Problem statement:
Between the line containing "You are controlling" and the line containing "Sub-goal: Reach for" lies a run of lines; give that run again exactly, with both of those lines, and nothing else from the entries below.

Extracted entries:
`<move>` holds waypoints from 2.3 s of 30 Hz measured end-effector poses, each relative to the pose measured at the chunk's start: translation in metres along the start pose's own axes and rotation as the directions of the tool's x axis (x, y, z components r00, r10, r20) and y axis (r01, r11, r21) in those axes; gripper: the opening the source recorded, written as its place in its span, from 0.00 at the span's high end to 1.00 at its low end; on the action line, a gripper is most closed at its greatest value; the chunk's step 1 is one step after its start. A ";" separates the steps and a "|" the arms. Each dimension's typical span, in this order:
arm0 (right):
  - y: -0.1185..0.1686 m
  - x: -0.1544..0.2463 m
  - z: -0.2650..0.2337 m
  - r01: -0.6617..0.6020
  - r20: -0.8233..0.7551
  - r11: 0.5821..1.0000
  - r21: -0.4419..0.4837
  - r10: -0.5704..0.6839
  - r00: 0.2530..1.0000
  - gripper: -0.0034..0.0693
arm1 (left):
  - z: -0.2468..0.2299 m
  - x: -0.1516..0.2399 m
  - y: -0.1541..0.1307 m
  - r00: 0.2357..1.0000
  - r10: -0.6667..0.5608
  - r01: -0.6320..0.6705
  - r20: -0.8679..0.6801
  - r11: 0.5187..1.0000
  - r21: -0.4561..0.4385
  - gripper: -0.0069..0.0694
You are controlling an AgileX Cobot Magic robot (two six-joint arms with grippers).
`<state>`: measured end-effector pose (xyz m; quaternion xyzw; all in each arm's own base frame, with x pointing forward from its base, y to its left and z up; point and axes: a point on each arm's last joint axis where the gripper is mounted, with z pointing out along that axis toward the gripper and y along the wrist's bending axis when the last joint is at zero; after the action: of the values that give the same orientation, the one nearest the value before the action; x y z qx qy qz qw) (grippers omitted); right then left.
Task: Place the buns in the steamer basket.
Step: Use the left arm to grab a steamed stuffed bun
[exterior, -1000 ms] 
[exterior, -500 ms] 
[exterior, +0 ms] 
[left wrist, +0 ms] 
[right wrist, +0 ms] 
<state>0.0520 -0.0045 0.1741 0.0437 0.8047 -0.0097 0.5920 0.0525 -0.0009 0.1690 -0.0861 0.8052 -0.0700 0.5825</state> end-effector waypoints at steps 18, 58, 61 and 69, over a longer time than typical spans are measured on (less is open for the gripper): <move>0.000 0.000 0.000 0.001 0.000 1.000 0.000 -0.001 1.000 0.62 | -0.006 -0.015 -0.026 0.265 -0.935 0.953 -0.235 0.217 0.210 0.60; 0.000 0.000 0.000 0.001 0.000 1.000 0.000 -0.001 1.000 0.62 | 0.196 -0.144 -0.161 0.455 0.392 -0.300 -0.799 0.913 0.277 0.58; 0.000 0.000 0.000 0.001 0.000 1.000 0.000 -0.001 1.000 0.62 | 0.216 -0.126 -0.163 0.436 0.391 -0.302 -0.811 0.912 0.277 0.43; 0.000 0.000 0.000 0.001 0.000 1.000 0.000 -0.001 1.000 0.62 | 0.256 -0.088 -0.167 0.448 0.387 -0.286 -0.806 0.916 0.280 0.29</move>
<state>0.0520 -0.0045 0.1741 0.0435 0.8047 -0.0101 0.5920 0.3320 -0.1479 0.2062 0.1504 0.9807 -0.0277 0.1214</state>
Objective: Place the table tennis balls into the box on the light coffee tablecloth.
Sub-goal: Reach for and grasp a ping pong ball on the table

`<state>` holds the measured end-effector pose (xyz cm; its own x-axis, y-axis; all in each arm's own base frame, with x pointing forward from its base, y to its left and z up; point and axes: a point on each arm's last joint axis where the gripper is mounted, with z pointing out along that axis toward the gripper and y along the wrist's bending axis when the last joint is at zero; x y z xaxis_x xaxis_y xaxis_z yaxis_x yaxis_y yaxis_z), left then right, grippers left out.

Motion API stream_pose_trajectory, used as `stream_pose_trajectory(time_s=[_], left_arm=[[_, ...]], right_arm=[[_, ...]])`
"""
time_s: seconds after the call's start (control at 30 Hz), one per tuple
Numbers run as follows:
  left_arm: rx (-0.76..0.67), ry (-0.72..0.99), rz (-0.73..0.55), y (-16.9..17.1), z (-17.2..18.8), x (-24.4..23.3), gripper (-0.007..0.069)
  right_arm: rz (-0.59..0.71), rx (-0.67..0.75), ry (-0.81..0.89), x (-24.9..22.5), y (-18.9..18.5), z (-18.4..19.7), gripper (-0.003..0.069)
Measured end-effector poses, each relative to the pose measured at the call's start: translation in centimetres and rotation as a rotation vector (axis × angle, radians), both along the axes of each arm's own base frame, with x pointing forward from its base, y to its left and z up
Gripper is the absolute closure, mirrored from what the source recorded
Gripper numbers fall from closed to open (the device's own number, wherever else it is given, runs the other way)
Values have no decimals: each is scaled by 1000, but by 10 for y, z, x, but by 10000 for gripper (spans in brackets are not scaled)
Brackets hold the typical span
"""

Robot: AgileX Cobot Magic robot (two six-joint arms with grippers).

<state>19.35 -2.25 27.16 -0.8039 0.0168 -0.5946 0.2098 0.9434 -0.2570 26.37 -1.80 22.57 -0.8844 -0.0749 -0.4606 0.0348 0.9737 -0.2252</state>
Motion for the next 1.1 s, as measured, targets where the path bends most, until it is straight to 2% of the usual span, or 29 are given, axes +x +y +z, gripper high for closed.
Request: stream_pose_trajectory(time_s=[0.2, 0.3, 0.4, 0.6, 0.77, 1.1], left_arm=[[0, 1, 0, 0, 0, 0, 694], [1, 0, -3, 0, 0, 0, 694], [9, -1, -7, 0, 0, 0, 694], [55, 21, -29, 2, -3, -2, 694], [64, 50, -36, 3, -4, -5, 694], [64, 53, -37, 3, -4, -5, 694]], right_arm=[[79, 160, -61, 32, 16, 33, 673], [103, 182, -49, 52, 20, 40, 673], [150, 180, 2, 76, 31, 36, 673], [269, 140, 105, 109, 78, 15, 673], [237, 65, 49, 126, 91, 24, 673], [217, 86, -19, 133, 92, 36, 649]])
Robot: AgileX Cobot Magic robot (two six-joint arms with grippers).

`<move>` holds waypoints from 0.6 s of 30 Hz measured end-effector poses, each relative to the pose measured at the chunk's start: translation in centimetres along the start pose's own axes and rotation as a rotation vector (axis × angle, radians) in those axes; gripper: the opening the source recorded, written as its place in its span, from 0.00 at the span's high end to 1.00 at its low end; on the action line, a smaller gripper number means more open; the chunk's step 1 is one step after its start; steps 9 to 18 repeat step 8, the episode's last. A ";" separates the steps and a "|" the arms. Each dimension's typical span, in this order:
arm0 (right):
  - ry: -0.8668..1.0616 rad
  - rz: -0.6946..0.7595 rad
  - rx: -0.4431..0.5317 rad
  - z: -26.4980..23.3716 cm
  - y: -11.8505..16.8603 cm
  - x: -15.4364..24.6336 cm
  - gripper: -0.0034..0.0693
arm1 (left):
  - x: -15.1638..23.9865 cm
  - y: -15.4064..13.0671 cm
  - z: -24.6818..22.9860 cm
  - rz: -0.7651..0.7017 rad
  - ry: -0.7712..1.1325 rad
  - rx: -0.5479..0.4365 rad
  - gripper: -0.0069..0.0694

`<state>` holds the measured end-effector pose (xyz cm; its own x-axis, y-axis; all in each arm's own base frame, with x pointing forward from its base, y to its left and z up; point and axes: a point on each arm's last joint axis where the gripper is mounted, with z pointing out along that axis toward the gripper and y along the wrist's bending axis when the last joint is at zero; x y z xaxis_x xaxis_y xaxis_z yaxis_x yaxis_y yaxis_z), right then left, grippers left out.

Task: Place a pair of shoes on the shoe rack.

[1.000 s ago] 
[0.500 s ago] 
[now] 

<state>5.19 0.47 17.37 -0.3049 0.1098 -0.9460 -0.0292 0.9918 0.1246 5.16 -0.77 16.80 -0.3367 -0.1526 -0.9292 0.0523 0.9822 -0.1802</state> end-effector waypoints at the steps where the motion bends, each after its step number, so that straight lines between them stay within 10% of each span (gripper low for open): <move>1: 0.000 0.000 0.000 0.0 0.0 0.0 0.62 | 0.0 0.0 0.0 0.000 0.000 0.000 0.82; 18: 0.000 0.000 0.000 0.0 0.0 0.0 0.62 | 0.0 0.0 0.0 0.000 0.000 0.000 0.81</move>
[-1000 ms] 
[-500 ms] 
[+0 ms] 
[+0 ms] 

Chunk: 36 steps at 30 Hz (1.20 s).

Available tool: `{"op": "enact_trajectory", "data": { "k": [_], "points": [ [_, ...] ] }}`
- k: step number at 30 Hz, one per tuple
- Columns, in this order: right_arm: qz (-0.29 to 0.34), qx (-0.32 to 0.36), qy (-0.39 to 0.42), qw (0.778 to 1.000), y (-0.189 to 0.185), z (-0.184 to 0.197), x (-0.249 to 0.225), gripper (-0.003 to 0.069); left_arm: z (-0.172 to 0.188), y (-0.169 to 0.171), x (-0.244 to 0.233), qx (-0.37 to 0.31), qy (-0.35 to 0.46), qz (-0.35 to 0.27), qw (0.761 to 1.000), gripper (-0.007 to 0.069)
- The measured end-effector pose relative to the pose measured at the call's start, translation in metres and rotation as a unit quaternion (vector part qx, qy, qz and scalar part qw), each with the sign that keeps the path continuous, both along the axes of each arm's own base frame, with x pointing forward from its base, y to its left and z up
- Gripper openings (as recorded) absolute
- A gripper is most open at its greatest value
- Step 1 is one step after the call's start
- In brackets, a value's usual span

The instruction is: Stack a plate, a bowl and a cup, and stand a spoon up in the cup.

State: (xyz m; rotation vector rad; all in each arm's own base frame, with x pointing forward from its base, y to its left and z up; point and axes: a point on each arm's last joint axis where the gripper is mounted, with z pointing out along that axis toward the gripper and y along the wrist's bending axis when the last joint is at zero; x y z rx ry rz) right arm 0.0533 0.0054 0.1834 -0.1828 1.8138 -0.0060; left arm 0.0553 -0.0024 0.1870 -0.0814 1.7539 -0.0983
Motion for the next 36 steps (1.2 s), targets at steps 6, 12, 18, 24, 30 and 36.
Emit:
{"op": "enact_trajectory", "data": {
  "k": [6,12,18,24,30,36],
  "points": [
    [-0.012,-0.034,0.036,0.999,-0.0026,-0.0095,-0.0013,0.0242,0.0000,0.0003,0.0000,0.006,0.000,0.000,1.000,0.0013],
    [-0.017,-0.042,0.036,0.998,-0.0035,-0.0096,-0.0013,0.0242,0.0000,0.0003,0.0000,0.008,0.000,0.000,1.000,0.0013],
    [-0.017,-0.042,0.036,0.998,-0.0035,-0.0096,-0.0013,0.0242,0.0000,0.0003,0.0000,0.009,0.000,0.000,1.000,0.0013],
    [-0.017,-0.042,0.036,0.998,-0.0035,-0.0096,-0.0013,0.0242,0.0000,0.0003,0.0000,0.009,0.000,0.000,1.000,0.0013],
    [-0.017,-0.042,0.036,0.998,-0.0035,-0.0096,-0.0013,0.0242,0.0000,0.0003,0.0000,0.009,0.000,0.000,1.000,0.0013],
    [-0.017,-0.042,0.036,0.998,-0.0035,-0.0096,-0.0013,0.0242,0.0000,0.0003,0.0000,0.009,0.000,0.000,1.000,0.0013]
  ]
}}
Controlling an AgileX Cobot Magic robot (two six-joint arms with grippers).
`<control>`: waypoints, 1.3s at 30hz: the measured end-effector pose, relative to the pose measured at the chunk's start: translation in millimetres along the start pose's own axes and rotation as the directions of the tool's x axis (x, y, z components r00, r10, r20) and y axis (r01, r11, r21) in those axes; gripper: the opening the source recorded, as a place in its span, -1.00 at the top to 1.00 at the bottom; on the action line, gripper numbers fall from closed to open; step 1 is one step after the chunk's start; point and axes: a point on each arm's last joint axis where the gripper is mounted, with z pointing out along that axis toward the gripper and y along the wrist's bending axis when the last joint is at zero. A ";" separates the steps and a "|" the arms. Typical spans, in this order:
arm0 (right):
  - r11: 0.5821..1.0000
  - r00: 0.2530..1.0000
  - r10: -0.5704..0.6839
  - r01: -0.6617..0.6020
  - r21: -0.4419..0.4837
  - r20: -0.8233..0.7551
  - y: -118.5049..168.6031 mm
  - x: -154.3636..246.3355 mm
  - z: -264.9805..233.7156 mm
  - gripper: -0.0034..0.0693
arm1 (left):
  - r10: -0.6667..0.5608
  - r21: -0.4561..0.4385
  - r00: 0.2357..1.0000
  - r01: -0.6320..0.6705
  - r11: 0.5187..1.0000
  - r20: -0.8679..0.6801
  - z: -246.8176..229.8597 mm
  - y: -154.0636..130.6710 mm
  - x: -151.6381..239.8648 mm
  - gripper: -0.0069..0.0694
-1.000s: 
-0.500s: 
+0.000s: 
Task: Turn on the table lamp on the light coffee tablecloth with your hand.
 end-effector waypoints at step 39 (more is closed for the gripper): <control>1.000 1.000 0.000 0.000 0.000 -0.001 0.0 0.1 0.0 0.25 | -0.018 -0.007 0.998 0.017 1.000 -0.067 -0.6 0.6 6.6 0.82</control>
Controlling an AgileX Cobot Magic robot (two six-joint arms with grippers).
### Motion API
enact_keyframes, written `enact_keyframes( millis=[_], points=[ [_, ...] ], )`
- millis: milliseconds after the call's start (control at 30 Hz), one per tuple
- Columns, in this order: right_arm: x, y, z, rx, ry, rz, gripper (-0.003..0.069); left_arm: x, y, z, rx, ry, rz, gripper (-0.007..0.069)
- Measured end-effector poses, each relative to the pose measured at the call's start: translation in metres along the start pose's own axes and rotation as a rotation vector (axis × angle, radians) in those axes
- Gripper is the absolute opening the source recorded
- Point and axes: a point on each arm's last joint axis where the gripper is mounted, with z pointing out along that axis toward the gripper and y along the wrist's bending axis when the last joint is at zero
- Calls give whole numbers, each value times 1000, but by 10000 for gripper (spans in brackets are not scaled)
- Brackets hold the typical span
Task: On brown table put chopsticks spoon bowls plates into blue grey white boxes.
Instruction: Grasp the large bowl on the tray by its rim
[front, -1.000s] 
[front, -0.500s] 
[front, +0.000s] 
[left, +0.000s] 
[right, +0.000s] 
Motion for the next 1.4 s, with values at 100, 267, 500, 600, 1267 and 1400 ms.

Output of the task:
You are controlling an AgileX Cobot Magic robot (two six-joint arms with grippers).
`<state>`: measured end-effector pose (xyz m; quaternion xyzw; all in each arm's own base frame, with x pointing forward from its base, y to its left and z up; point and axes: a point on each arm's last joint axis where the gripper is mounted, with z pointing out along that axis toward the gripper and y along the wrist's bending axis when the last joint is at zero; after the action: of the values that give the same orientation, the one nearest the value before the action; x y z qx qy qz qw) (grippers omitted); right then left.
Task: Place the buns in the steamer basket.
Step: Use the left arm to grab a steamed stuffed bun
[exterior, -1000 ms] 
[exterior, -500 ms] 
[exterior, +0 ms] 
[left wrist, +0 ms] 
[right wrist, +0 ms] 
<state>0.0520 -0.0045 0.1741 0.0437 0.8047 -0.0097 0.5920 0.0525 -0.0009 0.1690 -0.0861 0.8052 -0.0700 0.5825</state> end-effector waypoints at steps 18, 58, 61 and 69, over a longer time than typical spans are measured on (less is open for the gripper): <move>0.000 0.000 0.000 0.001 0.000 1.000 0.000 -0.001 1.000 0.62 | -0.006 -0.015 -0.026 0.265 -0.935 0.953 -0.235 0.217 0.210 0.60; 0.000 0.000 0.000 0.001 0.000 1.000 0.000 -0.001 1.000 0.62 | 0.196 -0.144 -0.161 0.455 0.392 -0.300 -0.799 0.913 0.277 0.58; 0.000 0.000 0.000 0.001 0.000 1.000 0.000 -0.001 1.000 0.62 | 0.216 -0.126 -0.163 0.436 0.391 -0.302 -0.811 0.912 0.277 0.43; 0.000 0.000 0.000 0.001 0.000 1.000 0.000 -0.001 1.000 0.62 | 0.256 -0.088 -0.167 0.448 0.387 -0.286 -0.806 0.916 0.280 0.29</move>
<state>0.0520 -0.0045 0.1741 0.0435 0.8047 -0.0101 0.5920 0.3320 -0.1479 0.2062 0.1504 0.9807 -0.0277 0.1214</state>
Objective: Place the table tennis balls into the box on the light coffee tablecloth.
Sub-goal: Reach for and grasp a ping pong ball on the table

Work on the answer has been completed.